## Task to carry out
If a line below contains the string "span", return that line.

## Given material
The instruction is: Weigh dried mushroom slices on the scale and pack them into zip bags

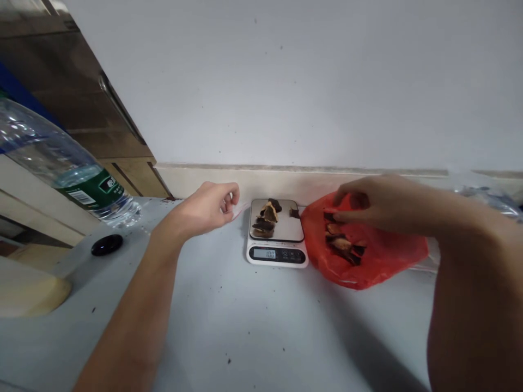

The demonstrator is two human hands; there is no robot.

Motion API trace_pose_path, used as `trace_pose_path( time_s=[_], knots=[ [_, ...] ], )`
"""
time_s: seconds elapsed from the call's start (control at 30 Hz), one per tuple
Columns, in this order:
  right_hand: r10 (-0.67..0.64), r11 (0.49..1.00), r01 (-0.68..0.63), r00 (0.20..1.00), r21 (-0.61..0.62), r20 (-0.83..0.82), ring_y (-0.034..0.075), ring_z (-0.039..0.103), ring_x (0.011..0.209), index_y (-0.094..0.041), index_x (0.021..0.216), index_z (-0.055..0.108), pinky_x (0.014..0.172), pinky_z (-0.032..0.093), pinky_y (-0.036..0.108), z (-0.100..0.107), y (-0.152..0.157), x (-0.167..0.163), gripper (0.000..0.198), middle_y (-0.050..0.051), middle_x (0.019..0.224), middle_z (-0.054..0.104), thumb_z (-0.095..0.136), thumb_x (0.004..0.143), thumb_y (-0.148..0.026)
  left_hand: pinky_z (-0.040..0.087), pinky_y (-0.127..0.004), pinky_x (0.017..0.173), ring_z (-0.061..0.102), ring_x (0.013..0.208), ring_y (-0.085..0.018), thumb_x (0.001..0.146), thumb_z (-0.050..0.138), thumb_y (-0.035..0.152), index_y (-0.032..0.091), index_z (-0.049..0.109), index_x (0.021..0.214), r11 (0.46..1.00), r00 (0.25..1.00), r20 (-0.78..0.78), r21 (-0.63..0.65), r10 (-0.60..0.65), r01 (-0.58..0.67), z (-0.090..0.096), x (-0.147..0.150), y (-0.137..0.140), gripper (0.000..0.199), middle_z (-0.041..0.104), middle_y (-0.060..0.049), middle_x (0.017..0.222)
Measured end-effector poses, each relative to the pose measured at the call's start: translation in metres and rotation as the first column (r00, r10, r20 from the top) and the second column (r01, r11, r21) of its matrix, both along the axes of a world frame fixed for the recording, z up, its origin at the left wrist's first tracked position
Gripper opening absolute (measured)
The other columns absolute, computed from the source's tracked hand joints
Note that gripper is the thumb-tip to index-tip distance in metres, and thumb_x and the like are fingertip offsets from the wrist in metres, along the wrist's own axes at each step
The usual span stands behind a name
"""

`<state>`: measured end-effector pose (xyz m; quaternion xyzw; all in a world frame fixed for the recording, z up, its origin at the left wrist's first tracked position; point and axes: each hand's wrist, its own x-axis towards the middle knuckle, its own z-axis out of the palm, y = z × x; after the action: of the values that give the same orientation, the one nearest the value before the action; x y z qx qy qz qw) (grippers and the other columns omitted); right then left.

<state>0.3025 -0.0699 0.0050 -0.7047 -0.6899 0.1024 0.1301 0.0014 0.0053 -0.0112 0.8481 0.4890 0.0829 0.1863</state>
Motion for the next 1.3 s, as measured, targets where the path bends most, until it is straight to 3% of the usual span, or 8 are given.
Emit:
trace_pose_path(
  time_s=[0.23,0.33,0.5,0.73,0.87,0.97,1.07,1.3],
  knots=[
    [0.359,0.933,-0.359,0.915,0.036,-0.184,0.017,0.063,0.067,-0.031,0.127,0.068,0.065,0.044,0.027,0.011,0.007,-0.076,0.042,-0.003,0.081,0.074,0.051,0.093,-0.014,0.051,-0.025,0.059,0.062,0.068,-0.015,0.073,0.069,0.031,0.023,0.047,0.083,0.999,0.930,0.367,0.046,-0.031,0.015,0.007,0.016,-0.011,0.025,0.062,0.002,0.076],
    [0.464,0.883,-0.468,0.859,0.039,-0.215,0.015,0.056,0.064,-0.025,0.116,0.071,0.063,0.039,0.027,-0.006,0.015,-0.089,0.032,-0.002,0.077,0.071,0.047,0.096,-0.015,0.053,-0.025,0.059,0.063,0.066,-0.014,0.069,0.071,0.033,0.024,0.044,0.084,0.998,0.886,0.461,0.051,-0.059,0.040,0.009,0.019,-0.014,0.032,0.062,0.003,0.076],
    [0.303,0.953,-0.293,0.931,0.080,-0.202,0.013,0.048,0.058,-0.019,0.066,0.063,0.058,0.035,0.028,-0.017,0.025,-0.093,0.028,-0.001,0.062,0.062,0.059,0.094,-0.022,0.053,-0.022,0.058,0.067,0.068,-0.013,0.070,0.072,0.033,0.023,0.047,0.081,0.986,0.868,0.497,0.159,-0.028,-0.059,0.010,0.018,-0.015,0.030,0.064,0.002,0.084],
    [0.265,0.943,-0.175,0.909,0.285,-0.321,0.014,0.059,0.063,-0.018,0.094,0.077,0.062,0.043,0.027,-0.027,0.033,-0.084,0.031,-0.001,0.068,0.066,0.063,0.073,0.002,0.062,-0.028,0.078,0.077,0.087,-0.019,0.078,0.080,0.035,0.027,0.063,0.097,0.911,0.786,0.615,0.360,-0.071,-0.200,0.015,0.018,-0.024,0.027,0.073,0.001,0.105],
    [0.324,0.922,-0.190,0.857,0.339,-0.402,0.014,0.059,0.063,-0.018,0.086,0.073,0.066,0.047,0.029,-0.026,0.035,-0.078,0.020,-0.002,0.066,0.065,0.064,0.074,-0.005,0.061,-0.034,0.077,0.076,0.076,-0.022,0.076,0.084,0.042,0.027,0.069,0.100,0.872,0.853,0.519,0.393,0.052,-0.292,0.010,0.016,-0.018,0.032,0.073,0.002,0.078],
    [0.352,0.928,-0.232,0.807,0.293,-0.474,0.015,0.060,0.063,-0.019,0.081,0.070,0.066,0.047,0.029,-0.024,0.034,-0.076,0.014,-0.002,0.068,0.066,0.062,0.074,-0.008,0.057,-0.042,0.097,0.074,0.108,-0.030,0.073,0.083,0.057,0.024,0.070,0.118,0.914,0.908,0.417,0.385,-0.048,-0.129,0.006,0.014,-0.012,0.057,0.078,-0.007,0.111],
    [0.400,0.916,-0.303,0.717,0.262,-0.572,0.014,0.059,0.063,-0.020,0.074,0.065,0.062,0.046,0.028,-0.023,0.033,-0.076,0.008,-0.002,0.068,0.064,0.060,0.074,-0.013,0.038,-0.049,0.122,0.041,0.151,-0.037,0.061,0.086,0.069,0.028,0.045,0.155,0.957,0.926,0.296,0.236,-0.234,0.166,0.002,0.014,-0.011,0.111,0.045,-0.010,0.164],
    [0.404,0.913,-0.264,0.692,0.311,-0.598,0.011,0.048,0.057,-0.019,0.063,0.058,0.057,0.037,0.026,-0.030,0.033,-0.087,0.014,-0.005,0.059,0.054,0.071,0.068,-0.018,0.030,-0.053,0.126,0.023,0.159,-0.040,0.054,0.089,0.070,0.027,0.022,0.165,0.969,0.953,0.186,-0.023,-0.238,0.247,0.000,0.022,-0.019,0.136,0.022,-0.011,0.174]
  ],
)
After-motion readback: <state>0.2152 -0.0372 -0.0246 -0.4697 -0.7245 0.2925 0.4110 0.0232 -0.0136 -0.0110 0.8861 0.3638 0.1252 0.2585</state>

## Exercise response
The usual span stands behind a name
Motion for the next 1.3 s, as measured, targets where the path bends most, until it is straight to 3% of the usual span, or 8 are given.

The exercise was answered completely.